The VFF needs answers on the impacts of onshore gas on aquifers and wonders who monitors the wells after the gas reserves are exhausted, to ensure the concrete lining doesn’t crack and lead to saline aquifers cross-contaminating fresh ones.
South Gippsland Shire Mayor, Cr. Bob Newton welcomed the ban and acknowledged the extensive relief for South Gippsland and in particular its agricultural and tourism sectors.
“Council has supported and advocated for the ban of unconventional gas in Victoria for a number of years and we are relieved to hear that the Victorian Government has made this commitment.
“The ban on the unconventional gas industry in Victoria ensures the protection of our local agricultural and tourism sectors from any risks that are associated with the industry. The whole community can now rejoice in knowing the unconventional gas industry will have no place in South Gippsland.
“South Gippsland will remain a place known for high quality food production and its natural beauty and we thank the Victorian Government for listening to the community and our plea to mitigate risks associated with coal seam gas,” Cr. Newton said.
“This decision removes any anxiety felt by local farmers in regards to the environmental and health risks associated with fracking – removing one less pressure currently felt by the industry,” said a Council spokesperson.
“It will also be welcomed by the broader South Gippsland community. Many people across South Gippsland have been worried about the impact of unconventional gas extraction on the environment and landscapes of the region.
“The government’s decision to ban Unconventional gas extraction and the method of “fracking” is a great result for Victoria and Australia,” said Larry Giddy, member of the CSG Project Group and of the Foster Community Association.

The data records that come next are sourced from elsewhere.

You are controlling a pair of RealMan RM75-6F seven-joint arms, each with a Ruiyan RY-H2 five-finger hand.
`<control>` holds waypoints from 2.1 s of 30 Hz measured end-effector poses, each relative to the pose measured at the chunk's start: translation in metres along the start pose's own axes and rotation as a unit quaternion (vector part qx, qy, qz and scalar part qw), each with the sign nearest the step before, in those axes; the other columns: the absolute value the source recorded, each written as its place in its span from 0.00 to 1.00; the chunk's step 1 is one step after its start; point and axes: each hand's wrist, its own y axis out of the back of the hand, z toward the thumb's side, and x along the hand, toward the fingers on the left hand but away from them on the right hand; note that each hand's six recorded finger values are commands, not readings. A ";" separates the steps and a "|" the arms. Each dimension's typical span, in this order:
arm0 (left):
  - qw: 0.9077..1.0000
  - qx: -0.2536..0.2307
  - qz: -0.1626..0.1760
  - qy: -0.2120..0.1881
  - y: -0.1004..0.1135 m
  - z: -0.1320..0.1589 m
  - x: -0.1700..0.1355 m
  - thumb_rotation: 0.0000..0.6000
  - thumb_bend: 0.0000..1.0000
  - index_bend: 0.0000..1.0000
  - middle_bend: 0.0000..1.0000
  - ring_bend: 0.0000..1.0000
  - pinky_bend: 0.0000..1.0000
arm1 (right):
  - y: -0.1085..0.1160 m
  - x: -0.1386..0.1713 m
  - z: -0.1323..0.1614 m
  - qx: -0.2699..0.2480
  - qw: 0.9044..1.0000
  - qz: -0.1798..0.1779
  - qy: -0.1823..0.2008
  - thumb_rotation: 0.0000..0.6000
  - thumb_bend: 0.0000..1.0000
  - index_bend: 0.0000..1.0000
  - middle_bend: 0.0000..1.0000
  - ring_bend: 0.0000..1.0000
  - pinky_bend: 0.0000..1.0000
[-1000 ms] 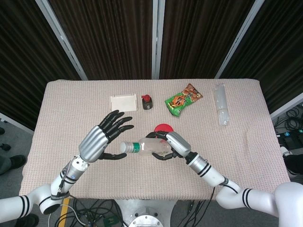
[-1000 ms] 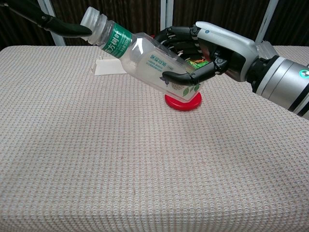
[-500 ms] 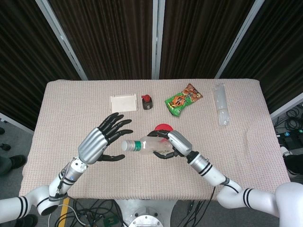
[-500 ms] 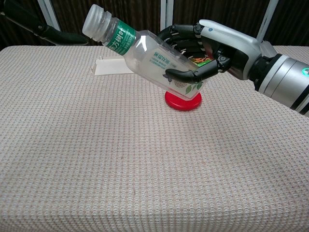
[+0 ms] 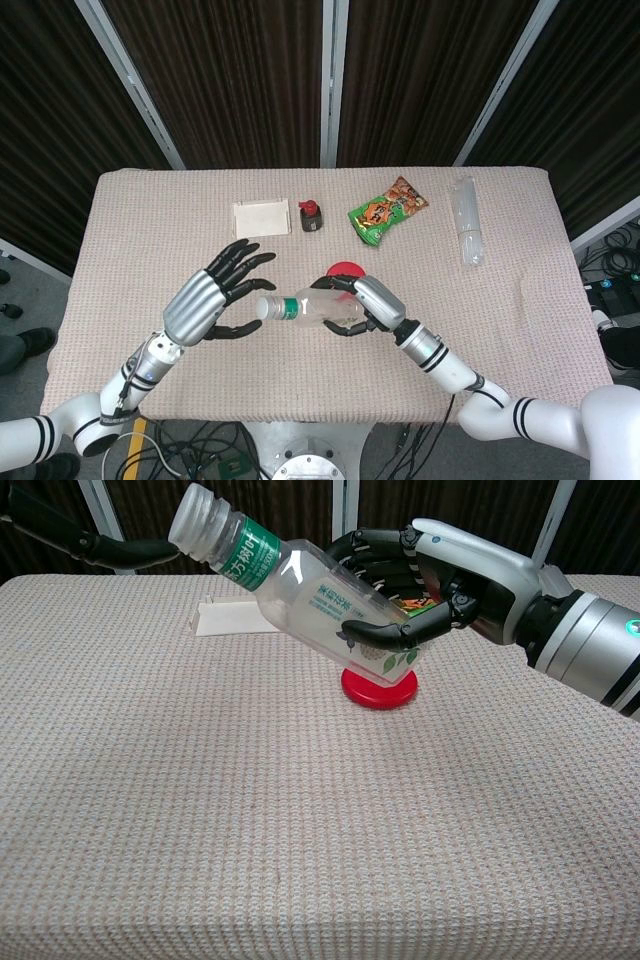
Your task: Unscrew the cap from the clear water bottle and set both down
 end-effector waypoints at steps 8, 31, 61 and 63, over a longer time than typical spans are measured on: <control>1.000 0.002 -0.008 -0.001 -0.002 0.001 0.000 1.00 0.27 0.33 0.08 0.00 0.00 | 0.000 -0.001 0.000 -0.003 1.000 -0.001 0.001 1.00 0.43 0.55 0.46 0.32 0.42; 1.000 0.000 -0.017 0.002 -0.006 -0.001 0.000 1.00 0.31 0.44 0.08 0.00 0.00 | -0.003 -0.002 0.002 -0.004 1.000 0.001 0.004 1.00 0.43 0.55 0.46 0.32 0.42; 1.000 0.025 0.002 0.014 0.008 -0.013 -0.005 1.00 0.39 0.48 0.53 0.33 0.04 | 0.010 0.007 -0.003 0.007 1.000 -0.006 0.000 1.00 0.43 0.55 0.46 0.32 0.43; 0.999 0.032 0.001 0.024 0.009 -0.020 -0.008 1.00 0.39 0.48 0.53 0.33 0.04 | 0.014 0.011 -0.006 0.018 1.000 -0.006 -0.006 1.00 0.43 0.55 0.46 0.32 0.43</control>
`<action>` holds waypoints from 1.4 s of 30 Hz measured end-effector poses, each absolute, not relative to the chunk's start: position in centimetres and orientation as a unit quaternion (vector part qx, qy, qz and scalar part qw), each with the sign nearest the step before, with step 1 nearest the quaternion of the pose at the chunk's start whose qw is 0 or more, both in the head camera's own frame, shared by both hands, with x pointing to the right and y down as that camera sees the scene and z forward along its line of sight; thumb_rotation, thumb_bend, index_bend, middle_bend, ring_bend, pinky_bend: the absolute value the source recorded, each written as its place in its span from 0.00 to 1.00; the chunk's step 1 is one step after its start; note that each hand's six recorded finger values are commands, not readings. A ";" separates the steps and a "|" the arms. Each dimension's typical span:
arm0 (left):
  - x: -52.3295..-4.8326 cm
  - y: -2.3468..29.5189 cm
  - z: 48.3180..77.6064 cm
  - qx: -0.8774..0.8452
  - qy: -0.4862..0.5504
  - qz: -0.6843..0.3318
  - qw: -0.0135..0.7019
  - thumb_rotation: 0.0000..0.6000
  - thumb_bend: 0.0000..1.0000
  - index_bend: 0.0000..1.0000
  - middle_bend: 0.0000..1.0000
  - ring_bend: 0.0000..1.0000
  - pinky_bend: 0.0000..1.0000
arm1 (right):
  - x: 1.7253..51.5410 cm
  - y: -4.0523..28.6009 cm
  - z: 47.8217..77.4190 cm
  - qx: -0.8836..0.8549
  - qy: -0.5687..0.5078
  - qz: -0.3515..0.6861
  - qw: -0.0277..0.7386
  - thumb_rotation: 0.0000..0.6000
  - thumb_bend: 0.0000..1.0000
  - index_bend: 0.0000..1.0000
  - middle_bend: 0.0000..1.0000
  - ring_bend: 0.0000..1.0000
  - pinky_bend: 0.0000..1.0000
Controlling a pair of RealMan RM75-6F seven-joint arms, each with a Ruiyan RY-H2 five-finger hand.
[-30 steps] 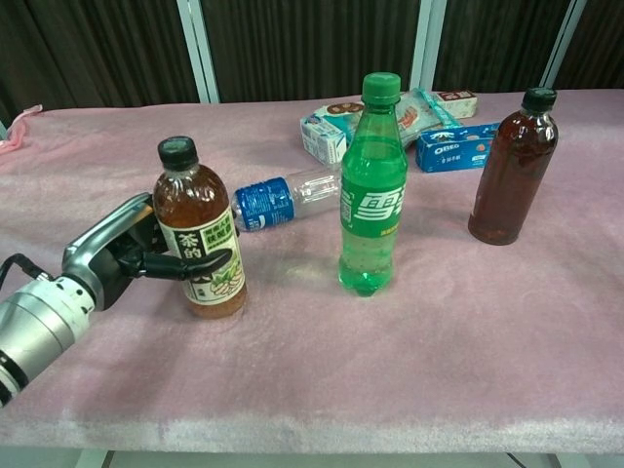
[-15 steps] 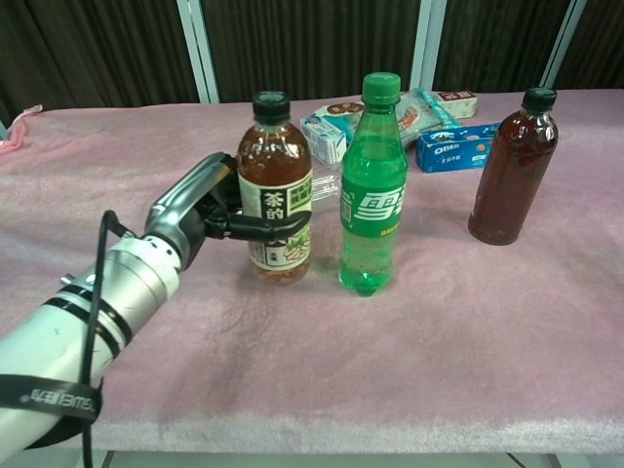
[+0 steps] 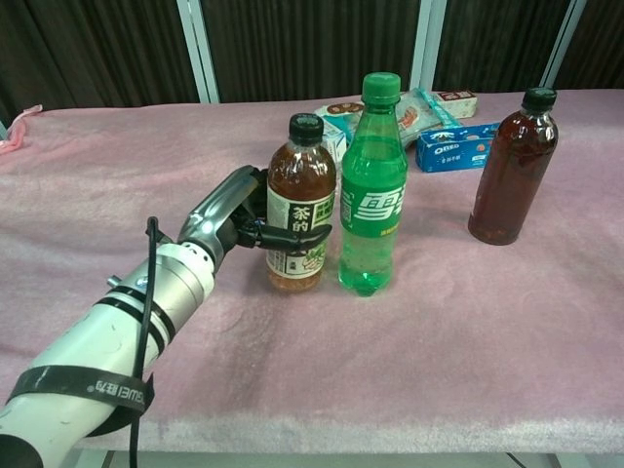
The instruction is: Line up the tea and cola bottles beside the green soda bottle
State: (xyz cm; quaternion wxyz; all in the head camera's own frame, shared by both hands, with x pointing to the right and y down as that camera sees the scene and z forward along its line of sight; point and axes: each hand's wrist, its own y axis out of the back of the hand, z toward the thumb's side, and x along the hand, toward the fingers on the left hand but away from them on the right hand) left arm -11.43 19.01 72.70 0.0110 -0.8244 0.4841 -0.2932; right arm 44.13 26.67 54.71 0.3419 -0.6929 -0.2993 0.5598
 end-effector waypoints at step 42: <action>-11.9 19.5 74.0 -0.832 0.468 -0.297 -0.002 1.00 0.39 0.20 0.35 0.16 0.10 | 44.1 26.7 54.6 -0.693 -0.301 0.558 0.344 1.00 0.30 0.00 0.00 0.00 0.10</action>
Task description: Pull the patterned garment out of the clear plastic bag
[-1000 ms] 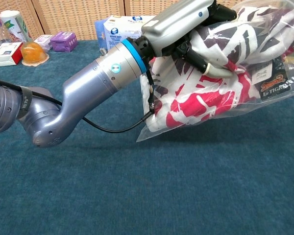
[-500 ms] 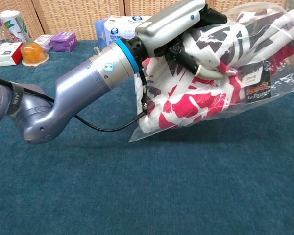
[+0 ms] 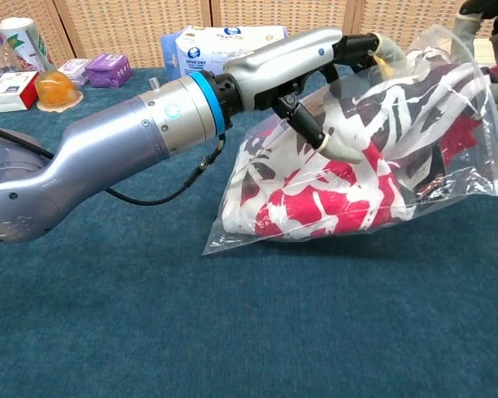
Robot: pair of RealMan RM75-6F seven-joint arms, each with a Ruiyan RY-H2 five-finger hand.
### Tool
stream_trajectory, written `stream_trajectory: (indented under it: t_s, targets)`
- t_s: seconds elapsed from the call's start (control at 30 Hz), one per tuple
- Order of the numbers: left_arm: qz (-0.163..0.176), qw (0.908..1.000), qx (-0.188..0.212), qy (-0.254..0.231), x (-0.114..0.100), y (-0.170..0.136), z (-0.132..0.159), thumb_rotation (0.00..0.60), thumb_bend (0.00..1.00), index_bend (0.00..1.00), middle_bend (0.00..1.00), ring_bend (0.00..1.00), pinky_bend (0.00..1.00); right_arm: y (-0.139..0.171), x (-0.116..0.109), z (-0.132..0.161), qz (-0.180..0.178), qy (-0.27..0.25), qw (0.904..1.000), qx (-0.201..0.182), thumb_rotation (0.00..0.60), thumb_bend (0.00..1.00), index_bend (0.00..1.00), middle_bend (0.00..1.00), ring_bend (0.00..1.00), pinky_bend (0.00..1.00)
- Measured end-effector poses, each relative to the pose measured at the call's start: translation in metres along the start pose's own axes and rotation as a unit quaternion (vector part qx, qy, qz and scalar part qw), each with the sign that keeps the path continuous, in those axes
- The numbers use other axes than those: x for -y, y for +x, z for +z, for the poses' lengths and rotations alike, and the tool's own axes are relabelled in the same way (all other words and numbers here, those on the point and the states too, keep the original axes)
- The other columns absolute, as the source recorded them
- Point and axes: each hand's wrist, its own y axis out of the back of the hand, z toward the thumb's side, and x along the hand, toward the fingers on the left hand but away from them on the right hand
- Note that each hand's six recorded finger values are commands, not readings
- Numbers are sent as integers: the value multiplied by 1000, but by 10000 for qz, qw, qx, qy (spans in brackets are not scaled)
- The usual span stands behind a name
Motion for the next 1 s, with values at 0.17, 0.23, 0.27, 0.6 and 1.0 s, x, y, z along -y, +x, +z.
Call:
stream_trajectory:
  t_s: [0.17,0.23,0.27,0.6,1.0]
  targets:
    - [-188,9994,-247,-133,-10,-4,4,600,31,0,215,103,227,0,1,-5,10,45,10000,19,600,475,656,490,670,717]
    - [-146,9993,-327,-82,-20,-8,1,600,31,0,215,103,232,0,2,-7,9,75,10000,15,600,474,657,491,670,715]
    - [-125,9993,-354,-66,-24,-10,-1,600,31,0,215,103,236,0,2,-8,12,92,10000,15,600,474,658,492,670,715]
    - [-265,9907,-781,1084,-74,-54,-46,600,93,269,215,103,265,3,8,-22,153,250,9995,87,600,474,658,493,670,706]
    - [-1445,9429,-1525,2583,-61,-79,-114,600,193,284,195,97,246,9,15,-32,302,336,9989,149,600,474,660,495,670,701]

“A great deal of thanks needs to be given to Friends of the Earth and its dedicated team for keeping the communities across Victoria informed and motivated to ask the hard questions of our parliamentarians. Thanks also has to go to Lock the Gate Alliance for their support and knowledge on this issue. They have been dealing with the outfall of this industry in NSW and Queensland for years.
“I would personally like to thank the Mirboo North Coal Seam Gas group for being a driving force on this issue in South Gippsland.
“The Premier Daniel Andrews and this team have to be given credit for listening to the thousands of voices across Victoria. It had to be a brave decision in the face of what I would imagine to have been a great deal of pressure from the oil and gas industries.
“This decision protects Victoria’s reputation for its fresh and clean produce. It was a long battle over five years, but it’s fantastic what people power can achieve when they know it’s the right decision,” Mr Giddy said.
“The Nationals have always prioritised our land and water resources in this issue and today’s announcement is a continuation of the former Coalition Government’s cautious approach in establishing the moratorium,” said Nationals Member for Gippsland South Danny O’Brien following the announcement on August 30.
“We have always stood side-by-side with our farmers, while the previous Labor Government issued 23 fracking permits and 73 exploration permits. In Government, the Coalition introduced the moratorium on fracking and legislated to ban the use of BTEX chemicals.
“I have seen the stress and anxiety some people have experienced on this issue and today’s announcement will come as a great relief to many in Gippsland. I hope the announcement today will allow farmers and landholders to move on with their lives.
“The Government’s position on conventional gas exploration and development is the same as The Nationals’ position announced in October last year. I look forward to seeing the details of the Government’s proposed legislation when it is released,” Mr O’Brien said.